The first people who enter my hospital room are Dan and Nancy Bailey. They’ve come to give me the news. I pray for strength. The first thing they say to me is, “Mattie. Thank God you’re all right. We are so sorry, Mattie. We are so sorry for everything. We didn’t know she was so sick.”

I look up at them. “It’s not your fault. I was best friends with her for all those years. I didn’t see it either. I think I saw what I hoped
for, not what was actually real.” I can’t stand it any longer. “Can you tell me what happened?”

I see them look at each other. I can tell that this is going to be hard for them. Nancy clears her throat. “Honey, two people died on Saturday.”

My worst nightmare has come true. I’ve killed them. It’s because of me that they’re dead. I feel like my world is ending. I sit up in bed and shout, “
No
!”

I’m not ready for this. I’m not strong enough. I yell at them as I cover my ears. “I can’t hear it now! Please don’t tell me! I can’t do this now—please leave!” One of the nurses hears my screams and runs in. All of my monitors are beeping like mad. Dan and Nancy are crying, apologizing to me. They are ushered out of the room.

The nurse is patting my shoulder, telling me to calm down in a soothing voice. How can I possibly calm down? I am crying; I can’t stop. I see the nurse shoot something into my IV. My eyes start to feel heavy. I don’t want to sleep now. I want to cry for Jeremy and Cade. They deserve my tears—I did this to them.

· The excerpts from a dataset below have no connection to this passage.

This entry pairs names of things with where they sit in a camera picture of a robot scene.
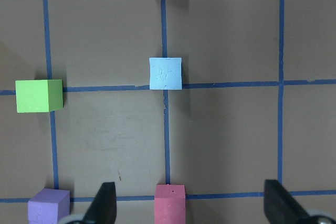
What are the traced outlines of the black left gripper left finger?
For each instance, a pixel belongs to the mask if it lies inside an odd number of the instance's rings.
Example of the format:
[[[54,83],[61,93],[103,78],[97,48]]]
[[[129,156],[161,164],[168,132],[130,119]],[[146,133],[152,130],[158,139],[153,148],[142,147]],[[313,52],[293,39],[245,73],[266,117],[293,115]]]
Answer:
[[[85,213],[83,223],[115,223],[117,197],[114,182],[102,183],[92,204]]]

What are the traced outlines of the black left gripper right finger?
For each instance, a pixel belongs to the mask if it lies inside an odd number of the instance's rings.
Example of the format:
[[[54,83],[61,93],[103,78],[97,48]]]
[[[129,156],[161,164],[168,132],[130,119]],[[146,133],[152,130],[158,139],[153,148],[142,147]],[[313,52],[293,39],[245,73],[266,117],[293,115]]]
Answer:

I wake up to find that Nancy is holding my hand. My eyes widen. Am I ready for this? She looks at me cautiously. “I won’t say
anything if you’re not ready, honey.” I look over at her and nod. It feels good just to hold her hand. After a few minutes, I look back over. She’s crying softly. My mind is trying to grasp the incredible loss. Jeremy, my first love. I never got to say good-bye. I never stopped loving him—even after everything he did, even after all the heartache, I loved him to the end. I think next of Cade. Cade saved me; he made me realize that life was worth living again.

I nod to Nancy and say, “I don’t think I can ever get over losing both of them. They didn’t deserve this.”

She looks at me, confused. “Who do you think died?”

I blink. “Jeremy and Cade. Didn’t you say two people died?”

She takes a deep breath. “Oh, Mattie, dear, I’m so sorry. I should have just told you right away who died. It wasn’t Jeremy or Cade.”

I feel the breath whoosh out of me. My body starts shaking. The tears come again, this time out of relief. “Who?” I ask.

Nancy takes a deep breath. “I don’t know if you know the first person. His name was Jerry. He was the bouncer at the nightclub.” I remember Jerry. I feel a tug of guilt over the relief that it wasn’t
Jeremy or Cade. I don’t know anything about Jerry’s family. I still can’t believe this is happening.

I need to know the second person Sarah killed. “The other person?”

Nancy looks down at her hands. “It was Sarah. Sarah was the other person who died.” I’m shocked. The last thing I remembered was Sarah with the gun. Sarah died? I look back up at Nancy. “A man by the name of Jim Catlin was wrestling with her for the gun when it went off.” She whispers, “I am so sorry for everything she has done.”

Relief courses through me, followed by crushing guilt. I am at a loss for how to deal with these feelings—I know they are going to stay with me for a long time.